The gift for the continent who has nothing 

I gather it's rather fashionable (and, not a bad idea to boot) to give the gift of vicarious charity (you know, where money goes to the needy on the gift receipient's behalf) to friends whom you are not particularly close to. My friend points me to this website with gifts of this kind, but with a development aid and novelty flavor. My favorite, which sounds like a gag gift at Spencer's in the mall:

Prize bull semen, single delivery - £10
In Africa, areas devastated by conflict find cattle breeds weakened. The prime requirement in the development of stronger and more productive milkers is a prize bull. £1,200 buys a hunk of beefcake with the ability to service thousands of cows (often personally). Maintain his peak performance with feed for six months. At £10 a shot, his semen, delivered to the farmer, is a gift loaded with potential.

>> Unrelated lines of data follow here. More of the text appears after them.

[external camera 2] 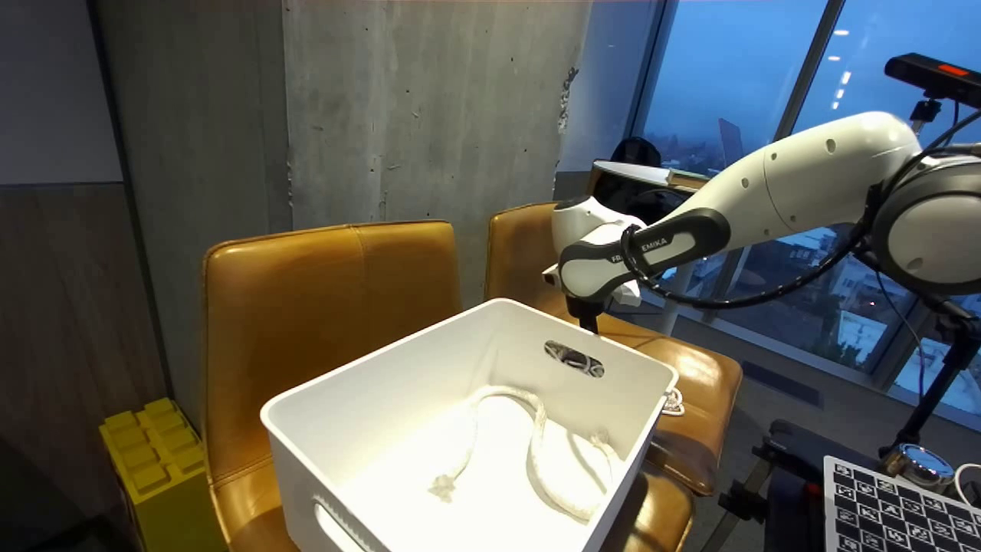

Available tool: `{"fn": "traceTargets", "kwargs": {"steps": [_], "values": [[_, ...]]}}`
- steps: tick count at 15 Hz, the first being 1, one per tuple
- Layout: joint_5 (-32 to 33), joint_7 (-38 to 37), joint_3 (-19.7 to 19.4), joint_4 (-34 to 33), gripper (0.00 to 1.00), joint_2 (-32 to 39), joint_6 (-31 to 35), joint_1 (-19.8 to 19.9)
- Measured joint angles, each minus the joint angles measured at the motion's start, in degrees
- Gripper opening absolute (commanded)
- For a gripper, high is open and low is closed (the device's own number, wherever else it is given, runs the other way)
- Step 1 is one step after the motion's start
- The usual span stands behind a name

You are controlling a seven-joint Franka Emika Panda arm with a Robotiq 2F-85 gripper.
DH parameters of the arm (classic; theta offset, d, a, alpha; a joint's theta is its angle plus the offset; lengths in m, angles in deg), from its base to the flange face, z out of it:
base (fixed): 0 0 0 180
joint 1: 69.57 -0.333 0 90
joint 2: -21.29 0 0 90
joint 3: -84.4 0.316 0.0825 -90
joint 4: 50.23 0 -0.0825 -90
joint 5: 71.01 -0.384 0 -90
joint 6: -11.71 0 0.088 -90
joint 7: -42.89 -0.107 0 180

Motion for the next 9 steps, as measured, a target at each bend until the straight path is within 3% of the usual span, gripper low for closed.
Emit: {"fn": "traceTargets", "kwargs": {"steps": [5,9], "values": [[0.09,-0.47,-0.19,1.06,0.02,-1.41,0.26,-0.61],[0.12,-1.0,-0.19,8.95,0.02,-10.17,0.17,-2.79]]}}
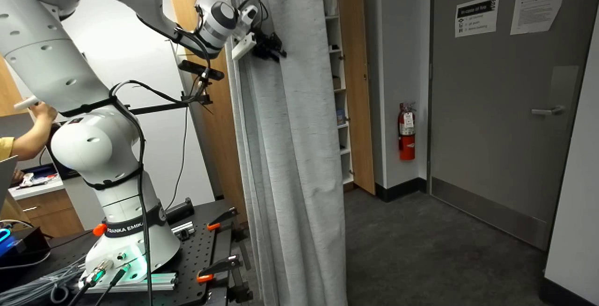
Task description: Slide the curtain to the left
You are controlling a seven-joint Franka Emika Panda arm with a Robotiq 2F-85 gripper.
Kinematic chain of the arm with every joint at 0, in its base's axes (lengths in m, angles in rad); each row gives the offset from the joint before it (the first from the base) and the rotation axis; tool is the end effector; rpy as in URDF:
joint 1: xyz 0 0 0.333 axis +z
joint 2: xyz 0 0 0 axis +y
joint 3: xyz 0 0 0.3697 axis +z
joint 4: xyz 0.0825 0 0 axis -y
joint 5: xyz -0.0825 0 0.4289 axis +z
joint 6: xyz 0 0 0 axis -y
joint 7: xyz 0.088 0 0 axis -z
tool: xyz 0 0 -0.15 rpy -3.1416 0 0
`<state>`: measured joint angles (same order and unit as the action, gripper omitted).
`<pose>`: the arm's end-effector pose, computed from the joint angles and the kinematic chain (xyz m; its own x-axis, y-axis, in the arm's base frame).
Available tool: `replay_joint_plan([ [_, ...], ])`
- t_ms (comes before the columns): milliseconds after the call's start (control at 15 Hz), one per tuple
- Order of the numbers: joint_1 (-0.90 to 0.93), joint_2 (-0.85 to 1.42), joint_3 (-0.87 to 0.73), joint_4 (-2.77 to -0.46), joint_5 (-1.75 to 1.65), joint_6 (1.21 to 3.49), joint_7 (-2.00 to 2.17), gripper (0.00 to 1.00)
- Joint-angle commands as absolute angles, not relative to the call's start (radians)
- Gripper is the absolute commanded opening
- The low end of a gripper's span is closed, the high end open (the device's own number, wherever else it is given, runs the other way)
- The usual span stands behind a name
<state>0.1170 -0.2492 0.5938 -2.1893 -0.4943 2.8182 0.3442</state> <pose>0.4273 0.4231 0.5725 0.3536 0.5933 0.7232 0.5808 -0.7453 0.3275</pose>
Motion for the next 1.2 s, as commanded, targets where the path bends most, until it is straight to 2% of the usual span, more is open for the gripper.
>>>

Well, it turns out to be a rather reasonable need that's being filled there. This approach to charity, methinks, is a good one. One bypasses the mundane obligatory nature of charitable giving and augments it with originality, which ultimately is kinda the point behind giving a gift.

The kicker is, this company is endorsed by Twiggy. Yes, that Twiggy.

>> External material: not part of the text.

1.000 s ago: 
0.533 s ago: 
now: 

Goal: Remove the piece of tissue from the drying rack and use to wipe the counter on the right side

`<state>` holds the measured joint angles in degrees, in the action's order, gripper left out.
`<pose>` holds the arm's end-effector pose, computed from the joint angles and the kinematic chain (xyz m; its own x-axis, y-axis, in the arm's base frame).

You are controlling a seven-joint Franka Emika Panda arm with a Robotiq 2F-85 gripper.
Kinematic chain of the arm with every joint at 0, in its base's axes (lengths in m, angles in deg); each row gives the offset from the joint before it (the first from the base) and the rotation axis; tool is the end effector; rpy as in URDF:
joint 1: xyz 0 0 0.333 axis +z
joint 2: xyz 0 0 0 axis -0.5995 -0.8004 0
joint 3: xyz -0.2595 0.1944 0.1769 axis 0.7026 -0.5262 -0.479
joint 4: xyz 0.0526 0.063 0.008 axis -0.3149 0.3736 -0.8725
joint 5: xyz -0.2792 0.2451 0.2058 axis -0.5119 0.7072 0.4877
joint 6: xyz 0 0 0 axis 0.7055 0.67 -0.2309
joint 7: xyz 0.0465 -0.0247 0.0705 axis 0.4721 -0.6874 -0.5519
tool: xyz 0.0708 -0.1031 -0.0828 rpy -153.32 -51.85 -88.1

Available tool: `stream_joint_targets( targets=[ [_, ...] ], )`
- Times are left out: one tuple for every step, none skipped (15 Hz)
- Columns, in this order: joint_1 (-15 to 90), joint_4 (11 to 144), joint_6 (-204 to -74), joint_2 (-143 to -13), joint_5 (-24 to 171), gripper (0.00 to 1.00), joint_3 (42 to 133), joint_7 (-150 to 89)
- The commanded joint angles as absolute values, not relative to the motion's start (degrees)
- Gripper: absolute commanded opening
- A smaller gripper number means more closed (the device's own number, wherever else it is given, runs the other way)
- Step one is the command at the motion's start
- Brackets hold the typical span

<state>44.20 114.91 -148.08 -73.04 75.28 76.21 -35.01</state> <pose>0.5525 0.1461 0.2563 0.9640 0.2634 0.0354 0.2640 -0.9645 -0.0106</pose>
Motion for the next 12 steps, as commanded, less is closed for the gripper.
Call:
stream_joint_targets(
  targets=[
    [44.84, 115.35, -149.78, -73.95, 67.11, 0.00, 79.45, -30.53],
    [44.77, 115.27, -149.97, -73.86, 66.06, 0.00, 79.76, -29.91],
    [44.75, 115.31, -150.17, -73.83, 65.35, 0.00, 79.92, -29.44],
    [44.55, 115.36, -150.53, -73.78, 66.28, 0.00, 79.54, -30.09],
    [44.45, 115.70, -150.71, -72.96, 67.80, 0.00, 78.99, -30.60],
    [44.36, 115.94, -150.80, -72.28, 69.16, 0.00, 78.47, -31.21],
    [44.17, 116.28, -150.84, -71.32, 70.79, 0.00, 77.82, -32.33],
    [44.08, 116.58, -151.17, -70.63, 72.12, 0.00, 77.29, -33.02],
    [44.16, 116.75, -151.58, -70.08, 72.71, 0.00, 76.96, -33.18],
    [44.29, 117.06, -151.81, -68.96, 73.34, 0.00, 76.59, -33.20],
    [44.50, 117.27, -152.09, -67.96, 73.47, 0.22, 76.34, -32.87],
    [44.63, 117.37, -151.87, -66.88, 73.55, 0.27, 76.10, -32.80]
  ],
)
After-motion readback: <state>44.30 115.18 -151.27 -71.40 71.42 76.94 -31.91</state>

This also reminds me of the fundamental problem in development aid: the top-down approach. William Easterly (channeling Peter Bauer) understands that the problems of a developing country will only be properly understood by those on the ground. Thus, these kinds of gifts probably aren't found in a government manual or a UN development report, but instead mostly come from the NGOs that fulfill the orders.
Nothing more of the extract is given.